== Action item ==
Pick out each line of the records in which the word "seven" appears.

== Input ==
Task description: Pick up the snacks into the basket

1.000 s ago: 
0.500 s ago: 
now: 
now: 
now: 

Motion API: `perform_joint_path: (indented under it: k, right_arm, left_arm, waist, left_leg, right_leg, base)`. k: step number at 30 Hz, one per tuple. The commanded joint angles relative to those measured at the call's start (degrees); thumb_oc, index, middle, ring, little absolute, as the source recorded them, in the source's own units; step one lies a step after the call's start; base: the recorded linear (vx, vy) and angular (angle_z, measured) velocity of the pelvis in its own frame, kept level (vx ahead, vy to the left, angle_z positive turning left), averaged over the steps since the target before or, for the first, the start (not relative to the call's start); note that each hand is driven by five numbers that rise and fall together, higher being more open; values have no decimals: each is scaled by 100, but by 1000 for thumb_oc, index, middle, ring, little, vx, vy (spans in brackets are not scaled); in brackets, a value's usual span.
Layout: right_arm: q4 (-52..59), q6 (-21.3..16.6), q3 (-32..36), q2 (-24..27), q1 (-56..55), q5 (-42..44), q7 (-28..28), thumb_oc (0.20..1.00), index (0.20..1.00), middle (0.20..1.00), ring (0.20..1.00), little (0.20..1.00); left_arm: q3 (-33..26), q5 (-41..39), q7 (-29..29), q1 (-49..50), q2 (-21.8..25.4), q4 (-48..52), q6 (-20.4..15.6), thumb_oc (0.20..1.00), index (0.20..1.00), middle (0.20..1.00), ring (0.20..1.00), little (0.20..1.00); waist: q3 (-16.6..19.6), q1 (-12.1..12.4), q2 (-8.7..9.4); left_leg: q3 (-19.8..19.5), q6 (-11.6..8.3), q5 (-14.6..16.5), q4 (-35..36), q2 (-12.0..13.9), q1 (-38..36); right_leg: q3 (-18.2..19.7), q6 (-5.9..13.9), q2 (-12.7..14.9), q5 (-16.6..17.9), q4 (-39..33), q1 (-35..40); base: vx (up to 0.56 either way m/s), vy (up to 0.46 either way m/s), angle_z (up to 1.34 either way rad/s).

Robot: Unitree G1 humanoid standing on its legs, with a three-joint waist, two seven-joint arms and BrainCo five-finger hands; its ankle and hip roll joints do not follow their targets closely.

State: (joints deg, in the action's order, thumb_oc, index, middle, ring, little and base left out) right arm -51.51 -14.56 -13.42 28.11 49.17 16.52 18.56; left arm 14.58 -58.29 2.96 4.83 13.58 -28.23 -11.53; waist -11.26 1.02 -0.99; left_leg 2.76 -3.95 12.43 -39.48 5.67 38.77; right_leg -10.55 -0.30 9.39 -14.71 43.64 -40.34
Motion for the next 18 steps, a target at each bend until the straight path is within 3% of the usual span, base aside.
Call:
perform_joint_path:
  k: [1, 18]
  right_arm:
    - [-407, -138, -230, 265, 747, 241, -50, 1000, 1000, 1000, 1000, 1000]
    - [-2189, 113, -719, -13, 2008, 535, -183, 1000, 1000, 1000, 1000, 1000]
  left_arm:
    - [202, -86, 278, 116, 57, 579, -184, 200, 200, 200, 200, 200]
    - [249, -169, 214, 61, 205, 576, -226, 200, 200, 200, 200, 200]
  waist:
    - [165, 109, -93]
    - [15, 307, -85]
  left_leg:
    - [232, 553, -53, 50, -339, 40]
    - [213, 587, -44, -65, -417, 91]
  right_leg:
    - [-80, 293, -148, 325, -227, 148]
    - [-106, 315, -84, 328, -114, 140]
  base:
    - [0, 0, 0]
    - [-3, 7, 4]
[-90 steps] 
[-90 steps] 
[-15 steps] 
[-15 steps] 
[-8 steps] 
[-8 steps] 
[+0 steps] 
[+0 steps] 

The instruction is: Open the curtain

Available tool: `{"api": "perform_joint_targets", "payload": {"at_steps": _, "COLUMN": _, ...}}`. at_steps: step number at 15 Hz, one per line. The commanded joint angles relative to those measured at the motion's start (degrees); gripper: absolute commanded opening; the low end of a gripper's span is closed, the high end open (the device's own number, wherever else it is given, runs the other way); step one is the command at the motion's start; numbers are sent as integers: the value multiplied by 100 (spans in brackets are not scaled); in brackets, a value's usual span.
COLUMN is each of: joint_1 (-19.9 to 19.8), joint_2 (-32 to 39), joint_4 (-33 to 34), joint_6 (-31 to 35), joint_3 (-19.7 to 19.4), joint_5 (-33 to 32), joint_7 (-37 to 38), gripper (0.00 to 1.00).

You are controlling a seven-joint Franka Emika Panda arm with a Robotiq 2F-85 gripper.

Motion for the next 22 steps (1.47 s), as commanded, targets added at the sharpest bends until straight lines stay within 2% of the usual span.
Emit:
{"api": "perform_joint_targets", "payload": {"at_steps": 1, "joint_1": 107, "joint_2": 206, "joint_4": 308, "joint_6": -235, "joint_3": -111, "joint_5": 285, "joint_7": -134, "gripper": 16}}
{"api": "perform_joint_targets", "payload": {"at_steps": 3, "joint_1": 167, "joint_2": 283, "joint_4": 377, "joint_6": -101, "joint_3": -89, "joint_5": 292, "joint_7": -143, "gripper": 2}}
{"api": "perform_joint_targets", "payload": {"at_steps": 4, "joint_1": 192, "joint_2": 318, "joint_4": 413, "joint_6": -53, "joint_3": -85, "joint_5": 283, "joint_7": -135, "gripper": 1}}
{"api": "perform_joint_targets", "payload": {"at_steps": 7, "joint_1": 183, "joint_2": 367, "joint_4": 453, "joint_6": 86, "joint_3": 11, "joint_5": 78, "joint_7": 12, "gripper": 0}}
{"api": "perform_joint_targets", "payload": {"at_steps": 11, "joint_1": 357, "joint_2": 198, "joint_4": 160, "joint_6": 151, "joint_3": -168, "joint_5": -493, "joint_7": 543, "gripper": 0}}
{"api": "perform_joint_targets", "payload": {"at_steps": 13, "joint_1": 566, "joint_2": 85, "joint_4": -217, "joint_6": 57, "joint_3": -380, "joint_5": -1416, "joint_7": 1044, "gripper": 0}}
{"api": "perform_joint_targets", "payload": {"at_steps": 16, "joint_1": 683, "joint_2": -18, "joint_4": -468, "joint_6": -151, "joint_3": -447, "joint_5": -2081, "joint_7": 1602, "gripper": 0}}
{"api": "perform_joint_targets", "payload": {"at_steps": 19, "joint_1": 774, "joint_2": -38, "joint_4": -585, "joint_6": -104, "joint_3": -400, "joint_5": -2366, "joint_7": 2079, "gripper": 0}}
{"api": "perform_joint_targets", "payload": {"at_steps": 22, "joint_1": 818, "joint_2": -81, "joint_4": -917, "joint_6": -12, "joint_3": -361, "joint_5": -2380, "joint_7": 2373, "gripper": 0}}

== Answer for this exercise ==
Robot: Unitree G1 humanoid standing on its legs, with a three-joint waist, two seven-joint arms and BrainCo five-finger hands; its ankle and hip roll joints do not follow their targets closely.
You are controlling a seven-joint Franka Emika Panda arm with a Robotiq 2F-85 gripper.

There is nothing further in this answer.